Data extracted from a collection
+--

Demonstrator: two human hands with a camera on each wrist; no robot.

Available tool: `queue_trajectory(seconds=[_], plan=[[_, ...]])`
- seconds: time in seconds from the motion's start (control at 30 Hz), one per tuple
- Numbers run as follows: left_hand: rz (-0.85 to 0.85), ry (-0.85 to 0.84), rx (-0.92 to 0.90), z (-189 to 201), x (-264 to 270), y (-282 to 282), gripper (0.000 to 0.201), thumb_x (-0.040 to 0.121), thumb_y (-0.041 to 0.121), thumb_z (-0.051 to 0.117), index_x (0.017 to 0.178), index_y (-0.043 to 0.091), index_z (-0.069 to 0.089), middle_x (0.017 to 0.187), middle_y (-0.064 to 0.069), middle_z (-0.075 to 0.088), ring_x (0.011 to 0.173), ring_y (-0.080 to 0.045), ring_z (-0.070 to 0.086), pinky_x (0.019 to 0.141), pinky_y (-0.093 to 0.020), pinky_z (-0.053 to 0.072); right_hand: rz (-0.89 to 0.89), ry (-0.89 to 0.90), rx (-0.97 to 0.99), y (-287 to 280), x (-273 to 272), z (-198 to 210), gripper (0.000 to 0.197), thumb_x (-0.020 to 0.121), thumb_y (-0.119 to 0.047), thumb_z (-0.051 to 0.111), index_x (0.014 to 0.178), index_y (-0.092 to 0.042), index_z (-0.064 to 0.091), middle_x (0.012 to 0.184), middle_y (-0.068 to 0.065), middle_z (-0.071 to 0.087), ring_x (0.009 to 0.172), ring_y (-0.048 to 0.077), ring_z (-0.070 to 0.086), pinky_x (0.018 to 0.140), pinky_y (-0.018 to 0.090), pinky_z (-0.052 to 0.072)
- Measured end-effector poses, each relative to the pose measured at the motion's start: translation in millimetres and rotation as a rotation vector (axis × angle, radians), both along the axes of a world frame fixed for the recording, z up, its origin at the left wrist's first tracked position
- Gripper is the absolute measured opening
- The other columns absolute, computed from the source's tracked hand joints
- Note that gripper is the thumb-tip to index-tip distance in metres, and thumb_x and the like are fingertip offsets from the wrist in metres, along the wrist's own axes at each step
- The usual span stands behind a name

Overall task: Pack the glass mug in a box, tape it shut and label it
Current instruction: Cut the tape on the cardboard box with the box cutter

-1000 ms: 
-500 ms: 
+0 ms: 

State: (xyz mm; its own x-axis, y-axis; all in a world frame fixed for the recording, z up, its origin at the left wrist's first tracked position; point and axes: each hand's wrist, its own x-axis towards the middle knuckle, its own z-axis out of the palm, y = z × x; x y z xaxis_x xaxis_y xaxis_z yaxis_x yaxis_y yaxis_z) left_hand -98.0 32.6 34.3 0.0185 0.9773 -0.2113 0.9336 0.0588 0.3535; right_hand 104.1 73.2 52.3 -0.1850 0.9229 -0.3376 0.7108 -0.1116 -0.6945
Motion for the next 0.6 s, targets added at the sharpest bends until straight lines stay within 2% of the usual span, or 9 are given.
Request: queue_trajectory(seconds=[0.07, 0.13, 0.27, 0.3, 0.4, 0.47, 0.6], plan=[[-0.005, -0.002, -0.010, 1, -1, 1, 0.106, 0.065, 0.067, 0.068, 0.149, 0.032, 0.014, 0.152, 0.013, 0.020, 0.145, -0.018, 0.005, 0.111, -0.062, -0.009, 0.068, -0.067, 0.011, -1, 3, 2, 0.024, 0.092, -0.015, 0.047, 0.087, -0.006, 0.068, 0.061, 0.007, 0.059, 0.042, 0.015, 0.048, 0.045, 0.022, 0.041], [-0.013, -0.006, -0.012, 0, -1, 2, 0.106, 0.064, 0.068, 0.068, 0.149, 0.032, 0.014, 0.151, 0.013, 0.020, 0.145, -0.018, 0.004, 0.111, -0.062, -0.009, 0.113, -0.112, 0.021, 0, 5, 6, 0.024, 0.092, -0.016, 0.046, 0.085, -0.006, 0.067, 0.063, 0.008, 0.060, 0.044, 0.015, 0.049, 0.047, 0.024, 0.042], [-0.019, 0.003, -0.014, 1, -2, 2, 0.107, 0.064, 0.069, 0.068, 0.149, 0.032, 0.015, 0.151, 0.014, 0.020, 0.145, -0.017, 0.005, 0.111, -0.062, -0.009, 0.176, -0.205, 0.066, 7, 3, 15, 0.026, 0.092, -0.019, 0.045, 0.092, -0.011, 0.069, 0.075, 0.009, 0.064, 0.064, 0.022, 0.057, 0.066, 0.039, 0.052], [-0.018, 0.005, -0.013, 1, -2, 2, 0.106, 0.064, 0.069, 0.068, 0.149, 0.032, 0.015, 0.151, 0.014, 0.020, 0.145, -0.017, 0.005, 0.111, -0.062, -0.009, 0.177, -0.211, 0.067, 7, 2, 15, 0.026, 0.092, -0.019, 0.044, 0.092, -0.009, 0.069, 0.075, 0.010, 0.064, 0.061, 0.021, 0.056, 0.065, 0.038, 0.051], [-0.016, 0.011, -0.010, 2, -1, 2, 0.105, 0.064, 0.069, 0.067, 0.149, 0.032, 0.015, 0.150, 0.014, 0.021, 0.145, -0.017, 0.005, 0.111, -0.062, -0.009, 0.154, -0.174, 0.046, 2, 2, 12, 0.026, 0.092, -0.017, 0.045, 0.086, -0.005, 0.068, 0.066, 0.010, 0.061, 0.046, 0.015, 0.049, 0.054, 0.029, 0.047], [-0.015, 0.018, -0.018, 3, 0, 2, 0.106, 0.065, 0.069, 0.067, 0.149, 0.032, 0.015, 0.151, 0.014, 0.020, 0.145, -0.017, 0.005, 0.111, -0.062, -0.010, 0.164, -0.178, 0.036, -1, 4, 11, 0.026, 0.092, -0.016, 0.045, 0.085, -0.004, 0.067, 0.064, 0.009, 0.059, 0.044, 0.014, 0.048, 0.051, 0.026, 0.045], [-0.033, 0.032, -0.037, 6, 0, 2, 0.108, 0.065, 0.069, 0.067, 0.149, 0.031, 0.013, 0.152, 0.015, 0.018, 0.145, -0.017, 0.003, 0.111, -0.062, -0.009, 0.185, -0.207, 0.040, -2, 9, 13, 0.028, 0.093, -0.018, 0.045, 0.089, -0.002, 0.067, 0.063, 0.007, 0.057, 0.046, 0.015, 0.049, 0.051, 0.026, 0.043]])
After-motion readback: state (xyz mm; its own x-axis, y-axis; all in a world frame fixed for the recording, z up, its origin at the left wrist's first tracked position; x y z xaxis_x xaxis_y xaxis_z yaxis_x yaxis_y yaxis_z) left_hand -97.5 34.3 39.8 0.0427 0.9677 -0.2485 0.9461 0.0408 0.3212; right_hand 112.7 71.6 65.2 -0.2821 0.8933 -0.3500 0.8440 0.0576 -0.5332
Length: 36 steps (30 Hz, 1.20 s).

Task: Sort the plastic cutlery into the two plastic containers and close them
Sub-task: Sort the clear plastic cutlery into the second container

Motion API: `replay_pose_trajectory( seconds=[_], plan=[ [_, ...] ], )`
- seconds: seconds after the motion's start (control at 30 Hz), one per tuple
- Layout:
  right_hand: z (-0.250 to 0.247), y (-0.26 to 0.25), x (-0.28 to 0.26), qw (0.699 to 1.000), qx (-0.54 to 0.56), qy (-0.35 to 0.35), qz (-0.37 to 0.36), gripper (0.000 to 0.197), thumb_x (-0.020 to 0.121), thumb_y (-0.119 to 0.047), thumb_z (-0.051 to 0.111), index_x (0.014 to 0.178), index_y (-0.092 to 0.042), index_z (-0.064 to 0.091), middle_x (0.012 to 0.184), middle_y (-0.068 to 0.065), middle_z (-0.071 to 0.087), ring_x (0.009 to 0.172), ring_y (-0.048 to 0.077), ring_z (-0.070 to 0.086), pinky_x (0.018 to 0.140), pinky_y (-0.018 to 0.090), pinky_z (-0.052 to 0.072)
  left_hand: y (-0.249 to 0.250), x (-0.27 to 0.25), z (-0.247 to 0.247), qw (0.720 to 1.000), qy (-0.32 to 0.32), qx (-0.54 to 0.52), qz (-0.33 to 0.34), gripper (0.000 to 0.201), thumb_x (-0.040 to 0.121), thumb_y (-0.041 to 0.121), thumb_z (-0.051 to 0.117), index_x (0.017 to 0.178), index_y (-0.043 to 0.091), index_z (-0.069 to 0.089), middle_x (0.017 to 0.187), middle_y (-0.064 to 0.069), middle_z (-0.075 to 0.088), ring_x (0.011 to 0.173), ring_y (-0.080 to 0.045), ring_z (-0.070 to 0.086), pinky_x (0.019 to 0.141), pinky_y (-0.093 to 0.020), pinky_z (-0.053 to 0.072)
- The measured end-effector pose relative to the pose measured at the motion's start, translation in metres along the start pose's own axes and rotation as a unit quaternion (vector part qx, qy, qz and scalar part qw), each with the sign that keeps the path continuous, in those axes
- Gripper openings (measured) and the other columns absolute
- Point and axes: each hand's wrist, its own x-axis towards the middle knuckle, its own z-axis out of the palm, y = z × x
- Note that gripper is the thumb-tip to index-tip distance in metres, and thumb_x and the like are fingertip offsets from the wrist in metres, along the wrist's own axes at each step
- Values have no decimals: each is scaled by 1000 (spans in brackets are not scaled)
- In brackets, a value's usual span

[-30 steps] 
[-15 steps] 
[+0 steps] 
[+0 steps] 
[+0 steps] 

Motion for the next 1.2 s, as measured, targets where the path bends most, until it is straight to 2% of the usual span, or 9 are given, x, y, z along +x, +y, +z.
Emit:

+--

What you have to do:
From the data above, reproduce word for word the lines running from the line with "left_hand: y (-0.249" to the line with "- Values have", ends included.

Your response:
  left_hand: y (-0.249 to 0.250), x (-0.27 to 0.25), z (-0.247 to 0.247), qw (0.720 to 1.000), qy (-0.32 to 0.32), qx (-0.54 to 0.52), qz (-0.33 to 0.34), gripper (0.000 to 0.201), thumb_x (-0.040 to 0.121), thumb_y (-0.041 to 0.121), thumb_z (-0.051 to 0.117), index_x (0.017 to 0.178), index_y (-0.043 to 0.091), index_z (-0.069 to 0.089), middle_x (0.017 to 0.187), middle_y (-0.064 to 0.069), middle_z (-0.075 to 0.088), ring_x (0.011 to 0.173), ring_y (-0.080 to 0.045), ring_z (-0.070 to 0.086), pinky_x (0.019 to 0.141), pinky_y (-0.093 to 0.020), pinky_z (-0.053 to 0.072)
- The measured end-effector pose relative to the pose measured at the motion's start, translation in metres along the start pose's own axes and rotation as a unit quaternion (vector part qx, qy, qz and scalar part qw), each with the sign that keeps the path continuous, in those axes
- Gripper openings (measured) and the other columns absolute
- Point and axes: each hand's wrist, its own x-axis towards the middle knuckle, its own z-axis out of the palm, y = z × x
- Note that gripper is the thumb-tip to index-tip distance in metres, and thumb_x and the like are fingertip offsets from the wrist in metres, along the wrist's own axes at each step
- Values have no decimals: each is scaled by 1000 (spans in brackets are not scaled)

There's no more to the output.